Another obvious entry point, much to the chagrin of longtime Star Trek fans, is the J. J. Abrams-produced reboot films, which take place in an alternate timeline from all other Star Trek iterations, including Discovery. Star Trek Beyond, in particular, showcases the adventurous spirit of the original series, with decidedly higher production values. Stranded on an alien planet after the destruction of the Enterprise, Captain Kirk and his crew still manage to learn about new civilizations and species, defeating their enemy and bettering themselves in the process.
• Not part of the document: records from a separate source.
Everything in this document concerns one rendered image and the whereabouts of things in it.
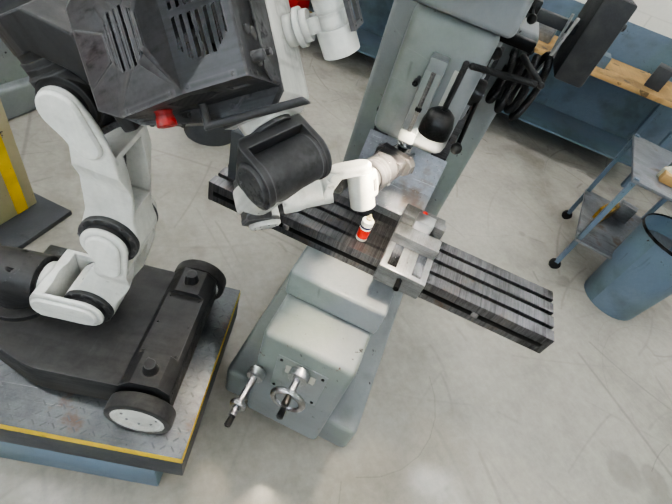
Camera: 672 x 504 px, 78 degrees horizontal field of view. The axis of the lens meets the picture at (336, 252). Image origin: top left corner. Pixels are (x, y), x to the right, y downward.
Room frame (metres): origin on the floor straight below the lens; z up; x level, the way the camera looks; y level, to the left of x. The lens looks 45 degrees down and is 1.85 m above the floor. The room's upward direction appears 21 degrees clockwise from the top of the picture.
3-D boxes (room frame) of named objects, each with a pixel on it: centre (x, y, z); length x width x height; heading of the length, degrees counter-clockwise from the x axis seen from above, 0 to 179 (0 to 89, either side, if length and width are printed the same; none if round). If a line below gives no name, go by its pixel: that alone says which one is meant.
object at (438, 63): (0.98, -0.07, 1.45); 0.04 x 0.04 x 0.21; 84
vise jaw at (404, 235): (1.02, -0.23, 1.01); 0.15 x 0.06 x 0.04; 83
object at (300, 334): (1.07, -0.08, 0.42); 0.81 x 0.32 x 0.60; 174
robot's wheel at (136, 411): (0.41, 0.38, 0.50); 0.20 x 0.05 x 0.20; 99
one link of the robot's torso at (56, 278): (0.64, 0.69, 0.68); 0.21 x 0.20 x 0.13; 99
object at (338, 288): (1.09, -0.08, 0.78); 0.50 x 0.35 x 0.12; 174
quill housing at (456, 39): (1.10, -0.08, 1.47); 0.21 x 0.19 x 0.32; 84
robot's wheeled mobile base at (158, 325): (0.64, 0.66, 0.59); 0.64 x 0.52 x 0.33; 99
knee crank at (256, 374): (0.58, 0.12, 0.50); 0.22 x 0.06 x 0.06; 174
And while Deep Space Nine is not exactly a seamless entry point into Star Trek lore, it is a surprisingly compelling watch as a companion piece to Discovery. Set on a remote space station, Deep Space Nine was Star Trek's first flirtation with both serialized storytelling and more morally grey characters. Like Discovery, it also featured a non-captain, non-white lead character in Commander Benjamin Sisko, the most complicated man to headline a Star Trek series up to this point. TNG largely set up the mythology of the Klingons, but DS9 massively expanded it, further exploring the politics of the myriad Klingon houses that are going to factor heavily in Discovery. And while every iteration of Star Trek touches on social and political issues, Deep Space Nine feels incredibly timely, with its exploration of religious persecution, racial supremacists, and morally compromised leaders in the aftermath of a horrific war between the Bajorans and Cardassians. These are all themes Discovery seems likely to tackle as well.
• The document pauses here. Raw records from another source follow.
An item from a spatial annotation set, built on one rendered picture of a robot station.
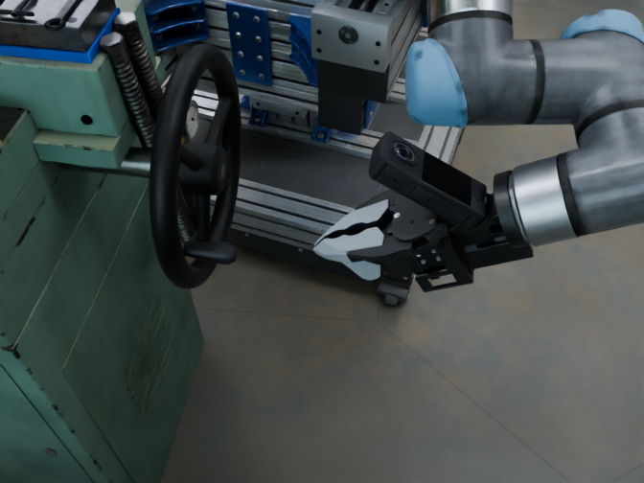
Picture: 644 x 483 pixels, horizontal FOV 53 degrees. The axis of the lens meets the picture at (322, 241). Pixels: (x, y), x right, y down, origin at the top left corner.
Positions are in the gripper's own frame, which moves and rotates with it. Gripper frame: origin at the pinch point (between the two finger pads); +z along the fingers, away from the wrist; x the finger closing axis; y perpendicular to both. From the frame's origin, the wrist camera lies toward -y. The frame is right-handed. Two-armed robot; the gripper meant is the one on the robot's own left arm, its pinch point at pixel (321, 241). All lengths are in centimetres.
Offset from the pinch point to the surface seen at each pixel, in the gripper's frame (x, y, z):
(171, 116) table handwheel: 4.5, -17.3, 8.2
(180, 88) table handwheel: 7.6, -18.1, 7.6
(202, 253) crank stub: -1.5, -4.1, 12.4
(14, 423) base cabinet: -11, 9, 53
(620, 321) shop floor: 56, 104, -15
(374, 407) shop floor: 23, 76, 35
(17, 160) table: 2.7, -20.3, 27.2
None of this should be viewed as required viewing to understand Discovery. The series is going to be perfectly watchable on its own. But it's unquestionable that the show will mean more to viewers who understand where Star Trek has been before, and how past versions have commented on Roddenberry's original utopian vision of humanity. Star Trek is a vast ocean of storytelling; how you experience it depends on how deep you're willing to dive into it, but the water's fine in the shallow end too.